**Activity**
Copy exactly, and only, the lines from the line containing "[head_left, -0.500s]" through the last line of the records below, both included.

**Extracted records**
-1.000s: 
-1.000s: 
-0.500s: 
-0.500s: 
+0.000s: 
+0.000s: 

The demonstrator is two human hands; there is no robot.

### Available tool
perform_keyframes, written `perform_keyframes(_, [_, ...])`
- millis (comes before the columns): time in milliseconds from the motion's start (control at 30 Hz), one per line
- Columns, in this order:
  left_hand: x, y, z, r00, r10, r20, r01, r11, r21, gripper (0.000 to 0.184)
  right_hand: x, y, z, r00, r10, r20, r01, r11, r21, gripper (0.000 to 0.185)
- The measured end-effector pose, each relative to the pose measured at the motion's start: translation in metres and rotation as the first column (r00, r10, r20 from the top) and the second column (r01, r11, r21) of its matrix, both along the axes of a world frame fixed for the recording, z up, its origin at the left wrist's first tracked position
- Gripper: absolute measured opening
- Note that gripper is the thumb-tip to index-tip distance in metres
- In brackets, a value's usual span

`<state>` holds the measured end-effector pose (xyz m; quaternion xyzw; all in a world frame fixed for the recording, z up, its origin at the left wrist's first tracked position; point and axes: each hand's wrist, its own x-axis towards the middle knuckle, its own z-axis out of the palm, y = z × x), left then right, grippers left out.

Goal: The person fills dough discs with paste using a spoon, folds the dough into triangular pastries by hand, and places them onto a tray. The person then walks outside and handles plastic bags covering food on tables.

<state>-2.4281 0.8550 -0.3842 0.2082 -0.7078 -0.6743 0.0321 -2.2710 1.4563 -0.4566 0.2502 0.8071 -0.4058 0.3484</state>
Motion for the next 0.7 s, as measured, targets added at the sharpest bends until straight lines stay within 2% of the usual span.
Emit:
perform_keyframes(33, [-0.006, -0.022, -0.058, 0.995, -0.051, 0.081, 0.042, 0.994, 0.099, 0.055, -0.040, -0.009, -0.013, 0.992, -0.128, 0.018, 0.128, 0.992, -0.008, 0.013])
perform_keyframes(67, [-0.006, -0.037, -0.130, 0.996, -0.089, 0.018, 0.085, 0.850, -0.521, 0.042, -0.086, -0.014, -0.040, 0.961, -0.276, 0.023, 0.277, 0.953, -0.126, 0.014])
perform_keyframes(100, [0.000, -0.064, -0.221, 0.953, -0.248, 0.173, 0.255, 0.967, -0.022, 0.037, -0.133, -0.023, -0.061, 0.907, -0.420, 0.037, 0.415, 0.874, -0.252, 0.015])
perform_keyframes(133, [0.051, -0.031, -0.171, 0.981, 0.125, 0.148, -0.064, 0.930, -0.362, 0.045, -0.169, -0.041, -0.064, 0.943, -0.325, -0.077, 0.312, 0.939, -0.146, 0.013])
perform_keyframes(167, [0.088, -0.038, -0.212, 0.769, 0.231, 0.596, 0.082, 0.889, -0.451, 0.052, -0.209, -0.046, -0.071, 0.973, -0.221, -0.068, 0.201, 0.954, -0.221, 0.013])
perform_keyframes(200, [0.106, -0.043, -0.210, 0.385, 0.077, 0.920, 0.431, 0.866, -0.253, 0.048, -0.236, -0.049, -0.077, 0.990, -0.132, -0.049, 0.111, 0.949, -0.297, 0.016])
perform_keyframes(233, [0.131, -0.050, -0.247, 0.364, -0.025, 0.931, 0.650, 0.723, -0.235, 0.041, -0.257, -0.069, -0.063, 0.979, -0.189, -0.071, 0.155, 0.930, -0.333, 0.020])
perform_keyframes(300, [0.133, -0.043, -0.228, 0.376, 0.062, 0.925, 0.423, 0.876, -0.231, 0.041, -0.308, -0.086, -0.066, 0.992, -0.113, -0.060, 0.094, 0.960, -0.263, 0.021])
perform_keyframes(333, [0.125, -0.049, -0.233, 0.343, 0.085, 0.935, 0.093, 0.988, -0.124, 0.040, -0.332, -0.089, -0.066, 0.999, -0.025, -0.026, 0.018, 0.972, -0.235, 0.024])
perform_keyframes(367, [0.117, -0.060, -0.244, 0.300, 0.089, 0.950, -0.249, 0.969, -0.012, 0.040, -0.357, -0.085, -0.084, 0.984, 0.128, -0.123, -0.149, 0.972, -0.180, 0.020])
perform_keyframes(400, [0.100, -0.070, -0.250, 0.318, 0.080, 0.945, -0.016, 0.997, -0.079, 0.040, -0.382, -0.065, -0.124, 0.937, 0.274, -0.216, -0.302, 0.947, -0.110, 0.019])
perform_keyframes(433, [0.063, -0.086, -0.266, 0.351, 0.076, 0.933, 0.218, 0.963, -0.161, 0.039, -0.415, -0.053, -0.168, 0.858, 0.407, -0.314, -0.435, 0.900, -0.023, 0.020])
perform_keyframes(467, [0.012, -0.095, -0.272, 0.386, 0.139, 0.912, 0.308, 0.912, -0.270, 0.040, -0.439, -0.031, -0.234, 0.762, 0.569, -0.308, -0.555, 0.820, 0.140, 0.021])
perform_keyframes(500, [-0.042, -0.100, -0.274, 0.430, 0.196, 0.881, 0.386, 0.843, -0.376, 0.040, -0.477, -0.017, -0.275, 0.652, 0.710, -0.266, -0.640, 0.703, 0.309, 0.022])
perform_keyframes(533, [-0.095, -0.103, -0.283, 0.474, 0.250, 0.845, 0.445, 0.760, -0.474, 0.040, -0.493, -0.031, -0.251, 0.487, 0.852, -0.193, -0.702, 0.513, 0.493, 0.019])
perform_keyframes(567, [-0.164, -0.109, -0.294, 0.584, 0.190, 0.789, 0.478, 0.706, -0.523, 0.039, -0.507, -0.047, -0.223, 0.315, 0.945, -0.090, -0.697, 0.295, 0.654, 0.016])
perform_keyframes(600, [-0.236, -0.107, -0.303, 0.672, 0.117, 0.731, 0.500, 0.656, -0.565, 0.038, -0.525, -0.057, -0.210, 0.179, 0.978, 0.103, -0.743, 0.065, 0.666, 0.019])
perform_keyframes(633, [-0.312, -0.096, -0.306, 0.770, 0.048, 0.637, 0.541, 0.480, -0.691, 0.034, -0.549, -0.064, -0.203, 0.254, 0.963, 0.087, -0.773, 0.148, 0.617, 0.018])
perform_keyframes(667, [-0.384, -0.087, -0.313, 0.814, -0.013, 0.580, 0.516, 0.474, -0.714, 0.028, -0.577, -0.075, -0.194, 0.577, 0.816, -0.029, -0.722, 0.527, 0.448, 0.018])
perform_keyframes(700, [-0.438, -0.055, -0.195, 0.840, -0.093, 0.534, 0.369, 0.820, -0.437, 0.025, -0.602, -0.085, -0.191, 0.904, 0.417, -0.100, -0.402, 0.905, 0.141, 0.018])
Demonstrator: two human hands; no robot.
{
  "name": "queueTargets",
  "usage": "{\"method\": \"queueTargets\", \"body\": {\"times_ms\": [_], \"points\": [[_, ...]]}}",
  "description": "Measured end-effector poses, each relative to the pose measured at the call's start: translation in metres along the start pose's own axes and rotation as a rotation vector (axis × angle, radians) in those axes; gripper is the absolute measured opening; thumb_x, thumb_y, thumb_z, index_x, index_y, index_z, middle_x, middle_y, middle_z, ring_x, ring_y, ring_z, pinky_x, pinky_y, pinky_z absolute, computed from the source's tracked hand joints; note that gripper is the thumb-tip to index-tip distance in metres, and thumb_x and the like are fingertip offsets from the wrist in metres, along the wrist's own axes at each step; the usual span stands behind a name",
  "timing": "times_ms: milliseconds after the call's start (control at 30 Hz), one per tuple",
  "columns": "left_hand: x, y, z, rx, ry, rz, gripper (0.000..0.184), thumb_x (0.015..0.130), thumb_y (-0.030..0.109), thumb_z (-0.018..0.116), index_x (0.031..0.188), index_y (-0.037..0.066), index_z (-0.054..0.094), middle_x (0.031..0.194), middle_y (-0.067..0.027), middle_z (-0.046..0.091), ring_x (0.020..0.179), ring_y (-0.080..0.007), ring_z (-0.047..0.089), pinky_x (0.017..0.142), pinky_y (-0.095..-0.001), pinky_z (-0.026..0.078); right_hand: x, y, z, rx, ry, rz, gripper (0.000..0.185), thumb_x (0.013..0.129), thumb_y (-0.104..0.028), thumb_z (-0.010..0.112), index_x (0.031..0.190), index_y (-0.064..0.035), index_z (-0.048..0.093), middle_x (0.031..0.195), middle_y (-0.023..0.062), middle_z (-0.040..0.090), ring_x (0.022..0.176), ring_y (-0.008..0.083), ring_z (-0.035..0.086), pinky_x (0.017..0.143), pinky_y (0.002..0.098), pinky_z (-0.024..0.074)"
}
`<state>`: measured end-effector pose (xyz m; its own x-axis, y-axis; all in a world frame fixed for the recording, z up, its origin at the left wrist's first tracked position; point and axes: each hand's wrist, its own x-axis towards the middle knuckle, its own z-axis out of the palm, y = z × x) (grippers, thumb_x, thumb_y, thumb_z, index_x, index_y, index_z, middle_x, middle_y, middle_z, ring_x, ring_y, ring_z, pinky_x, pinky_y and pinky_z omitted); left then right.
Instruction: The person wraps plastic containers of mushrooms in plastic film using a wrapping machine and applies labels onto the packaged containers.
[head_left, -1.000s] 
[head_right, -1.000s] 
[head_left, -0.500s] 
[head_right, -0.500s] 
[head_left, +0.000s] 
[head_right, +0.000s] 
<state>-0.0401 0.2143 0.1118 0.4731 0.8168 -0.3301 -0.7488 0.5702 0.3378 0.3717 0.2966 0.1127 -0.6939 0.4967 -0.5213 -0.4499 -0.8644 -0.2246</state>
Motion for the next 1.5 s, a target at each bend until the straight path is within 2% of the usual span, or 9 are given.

**Your solution**
[head_left, -0.500s] 
[head_right, -0.500s] 
[head_left, +0.000s] 
[head_right, +0.000s] 
<state>-0.0401 0.2143 0.1118 0.4731 0.8168 -0.3301 -0.7488 0.5702 0.3378 0.3717 0.2966 0.1127 -0.6939 0.4967 -0.5213 -0.4499 -0.8644 -0.2246</state>
Motion for the next 1.5 s, a target at each bend until the straight path is within 2% of the usual span, or 9 are given.

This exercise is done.